Available data
-- Opening Marker --
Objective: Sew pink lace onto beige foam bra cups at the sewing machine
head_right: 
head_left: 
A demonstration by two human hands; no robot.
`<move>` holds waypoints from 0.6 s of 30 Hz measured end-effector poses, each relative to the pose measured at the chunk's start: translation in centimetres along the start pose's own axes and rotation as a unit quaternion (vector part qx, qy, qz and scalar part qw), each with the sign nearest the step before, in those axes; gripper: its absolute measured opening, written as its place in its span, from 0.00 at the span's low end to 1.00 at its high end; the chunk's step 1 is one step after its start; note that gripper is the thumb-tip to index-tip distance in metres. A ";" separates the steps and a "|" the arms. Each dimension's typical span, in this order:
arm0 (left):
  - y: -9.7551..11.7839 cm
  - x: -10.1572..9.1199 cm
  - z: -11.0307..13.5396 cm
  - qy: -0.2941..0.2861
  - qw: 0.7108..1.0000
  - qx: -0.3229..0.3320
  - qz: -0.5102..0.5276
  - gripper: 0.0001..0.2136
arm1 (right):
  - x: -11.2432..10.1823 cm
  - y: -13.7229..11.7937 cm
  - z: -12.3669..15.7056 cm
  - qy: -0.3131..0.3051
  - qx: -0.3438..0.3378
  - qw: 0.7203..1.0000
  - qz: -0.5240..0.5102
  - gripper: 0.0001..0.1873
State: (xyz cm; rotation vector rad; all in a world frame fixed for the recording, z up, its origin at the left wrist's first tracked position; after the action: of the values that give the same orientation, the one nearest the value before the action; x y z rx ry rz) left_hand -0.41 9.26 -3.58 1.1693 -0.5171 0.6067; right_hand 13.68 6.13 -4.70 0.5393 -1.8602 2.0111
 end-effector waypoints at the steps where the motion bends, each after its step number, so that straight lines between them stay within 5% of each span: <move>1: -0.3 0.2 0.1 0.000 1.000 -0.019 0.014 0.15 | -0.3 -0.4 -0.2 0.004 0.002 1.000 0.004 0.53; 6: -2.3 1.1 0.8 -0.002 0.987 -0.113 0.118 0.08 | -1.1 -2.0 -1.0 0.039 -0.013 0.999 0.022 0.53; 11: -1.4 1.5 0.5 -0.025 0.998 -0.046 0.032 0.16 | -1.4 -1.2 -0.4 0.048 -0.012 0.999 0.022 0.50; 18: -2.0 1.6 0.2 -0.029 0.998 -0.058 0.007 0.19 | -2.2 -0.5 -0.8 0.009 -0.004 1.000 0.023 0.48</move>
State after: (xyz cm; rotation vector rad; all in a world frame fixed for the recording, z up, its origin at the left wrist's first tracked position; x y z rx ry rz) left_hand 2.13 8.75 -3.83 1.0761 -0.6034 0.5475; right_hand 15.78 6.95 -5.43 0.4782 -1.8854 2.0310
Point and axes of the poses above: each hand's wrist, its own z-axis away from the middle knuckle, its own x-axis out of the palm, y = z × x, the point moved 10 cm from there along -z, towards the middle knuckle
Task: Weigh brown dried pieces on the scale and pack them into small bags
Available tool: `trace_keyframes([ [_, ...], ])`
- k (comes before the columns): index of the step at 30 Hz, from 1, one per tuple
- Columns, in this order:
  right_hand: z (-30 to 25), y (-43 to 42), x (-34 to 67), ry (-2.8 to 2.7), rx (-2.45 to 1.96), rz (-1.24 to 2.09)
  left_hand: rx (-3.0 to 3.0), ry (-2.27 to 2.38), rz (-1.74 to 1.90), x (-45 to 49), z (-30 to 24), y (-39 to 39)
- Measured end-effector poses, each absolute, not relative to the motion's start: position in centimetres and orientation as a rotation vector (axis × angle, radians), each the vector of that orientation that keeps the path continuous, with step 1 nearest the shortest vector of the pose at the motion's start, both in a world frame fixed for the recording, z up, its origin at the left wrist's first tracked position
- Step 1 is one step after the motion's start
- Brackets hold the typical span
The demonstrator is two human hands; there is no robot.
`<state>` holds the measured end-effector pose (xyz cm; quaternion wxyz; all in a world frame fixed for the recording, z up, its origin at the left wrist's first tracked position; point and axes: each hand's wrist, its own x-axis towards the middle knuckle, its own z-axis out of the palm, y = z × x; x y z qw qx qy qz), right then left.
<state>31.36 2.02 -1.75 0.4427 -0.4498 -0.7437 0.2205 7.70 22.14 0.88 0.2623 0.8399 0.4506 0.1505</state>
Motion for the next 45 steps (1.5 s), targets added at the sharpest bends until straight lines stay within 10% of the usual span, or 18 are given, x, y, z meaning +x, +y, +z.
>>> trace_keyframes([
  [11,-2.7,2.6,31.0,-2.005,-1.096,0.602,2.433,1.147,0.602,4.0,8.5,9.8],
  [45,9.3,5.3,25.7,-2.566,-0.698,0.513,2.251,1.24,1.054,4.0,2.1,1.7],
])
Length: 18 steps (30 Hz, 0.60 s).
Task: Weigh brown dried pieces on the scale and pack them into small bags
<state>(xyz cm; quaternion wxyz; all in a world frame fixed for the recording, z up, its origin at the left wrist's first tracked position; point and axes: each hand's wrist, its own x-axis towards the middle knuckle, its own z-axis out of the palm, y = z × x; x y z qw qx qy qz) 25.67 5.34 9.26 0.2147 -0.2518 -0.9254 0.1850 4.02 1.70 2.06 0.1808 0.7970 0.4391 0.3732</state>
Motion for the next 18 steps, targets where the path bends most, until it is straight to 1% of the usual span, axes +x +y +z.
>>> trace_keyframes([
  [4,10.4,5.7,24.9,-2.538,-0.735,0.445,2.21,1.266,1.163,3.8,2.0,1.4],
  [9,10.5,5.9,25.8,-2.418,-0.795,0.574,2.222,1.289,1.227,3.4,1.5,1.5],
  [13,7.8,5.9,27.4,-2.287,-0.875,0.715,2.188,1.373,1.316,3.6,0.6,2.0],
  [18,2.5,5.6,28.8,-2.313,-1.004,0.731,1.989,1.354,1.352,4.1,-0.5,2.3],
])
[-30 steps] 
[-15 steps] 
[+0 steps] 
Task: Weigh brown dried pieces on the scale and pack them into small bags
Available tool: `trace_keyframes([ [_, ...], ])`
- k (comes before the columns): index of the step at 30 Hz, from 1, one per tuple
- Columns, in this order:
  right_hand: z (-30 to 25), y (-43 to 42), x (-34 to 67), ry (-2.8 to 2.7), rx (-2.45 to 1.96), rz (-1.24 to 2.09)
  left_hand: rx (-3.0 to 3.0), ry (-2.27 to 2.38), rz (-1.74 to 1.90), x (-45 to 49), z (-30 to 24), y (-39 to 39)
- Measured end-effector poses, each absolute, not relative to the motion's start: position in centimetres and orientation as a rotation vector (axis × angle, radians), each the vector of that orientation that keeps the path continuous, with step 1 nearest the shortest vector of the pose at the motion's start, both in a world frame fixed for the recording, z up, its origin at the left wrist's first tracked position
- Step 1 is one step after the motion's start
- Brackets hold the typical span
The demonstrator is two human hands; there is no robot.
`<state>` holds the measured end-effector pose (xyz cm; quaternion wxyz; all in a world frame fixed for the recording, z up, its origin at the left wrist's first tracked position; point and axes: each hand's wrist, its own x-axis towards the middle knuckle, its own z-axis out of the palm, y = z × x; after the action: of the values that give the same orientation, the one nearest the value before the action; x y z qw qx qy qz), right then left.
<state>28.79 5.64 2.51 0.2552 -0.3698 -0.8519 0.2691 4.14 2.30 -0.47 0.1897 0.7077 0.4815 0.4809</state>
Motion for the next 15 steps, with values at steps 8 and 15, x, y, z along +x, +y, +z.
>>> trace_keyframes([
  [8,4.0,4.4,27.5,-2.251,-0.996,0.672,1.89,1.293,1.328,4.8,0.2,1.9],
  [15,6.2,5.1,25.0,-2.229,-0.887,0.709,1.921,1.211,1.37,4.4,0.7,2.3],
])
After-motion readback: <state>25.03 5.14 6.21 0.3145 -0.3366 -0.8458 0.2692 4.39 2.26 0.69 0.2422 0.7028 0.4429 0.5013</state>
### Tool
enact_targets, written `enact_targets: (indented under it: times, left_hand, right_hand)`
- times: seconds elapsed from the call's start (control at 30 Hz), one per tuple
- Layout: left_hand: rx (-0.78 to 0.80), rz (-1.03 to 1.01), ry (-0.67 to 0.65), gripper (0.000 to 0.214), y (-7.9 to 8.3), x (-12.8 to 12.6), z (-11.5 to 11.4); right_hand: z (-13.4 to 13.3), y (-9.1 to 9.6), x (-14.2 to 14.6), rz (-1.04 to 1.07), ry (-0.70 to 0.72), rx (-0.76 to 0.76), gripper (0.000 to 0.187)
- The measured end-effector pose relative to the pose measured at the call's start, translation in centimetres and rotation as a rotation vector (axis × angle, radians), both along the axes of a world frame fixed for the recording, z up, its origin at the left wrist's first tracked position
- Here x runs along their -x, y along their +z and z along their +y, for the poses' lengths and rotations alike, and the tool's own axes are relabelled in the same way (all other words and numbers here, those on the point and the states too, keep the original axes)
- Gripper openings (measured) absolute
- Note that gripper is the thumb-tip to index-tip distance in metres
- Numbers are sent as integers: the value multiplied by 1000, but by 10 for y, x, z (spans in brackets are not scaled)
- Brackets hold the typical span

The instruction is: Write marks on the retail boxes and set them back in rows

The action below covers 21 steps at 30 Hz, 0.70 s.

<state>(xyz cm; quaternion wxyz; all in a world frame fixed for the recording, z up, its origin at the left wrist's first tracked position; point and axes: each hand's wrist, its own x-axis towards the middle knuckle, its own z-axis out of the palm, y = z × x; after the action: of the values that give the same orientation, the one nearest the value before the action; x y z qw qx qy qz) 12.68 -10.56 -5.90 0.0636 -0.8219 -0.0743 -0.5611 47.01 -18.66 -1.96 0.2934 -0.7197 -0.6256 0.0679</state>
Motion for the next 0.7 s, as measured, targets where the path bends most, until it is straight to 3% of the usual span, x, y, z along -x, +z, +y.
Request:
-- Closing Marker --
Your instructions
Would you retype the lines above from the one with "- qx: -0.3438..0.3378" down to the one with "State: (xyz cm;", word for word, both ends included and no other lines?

Output of the exercise
  - qx: -0.3438..0.3378
  - qw: 0.7203..1.0000
  - qz: -0.5240..0.5102
  - gripper: 0.0001..0.1873
State: (xyz cm; rotation vector rad; all in a world frame fixed for the recording, z up, its origin at the left wrist's first tracked position; after the action: of the values that give the same orientation, the one nearest the value before the action; x y z rx ry rz) left_hand -0.41 9.26 -3.58 1.1693 -0.5171 0.6067; right_hand 13.68 6.13 -4.70 0.5393 -1.8602 2.0111

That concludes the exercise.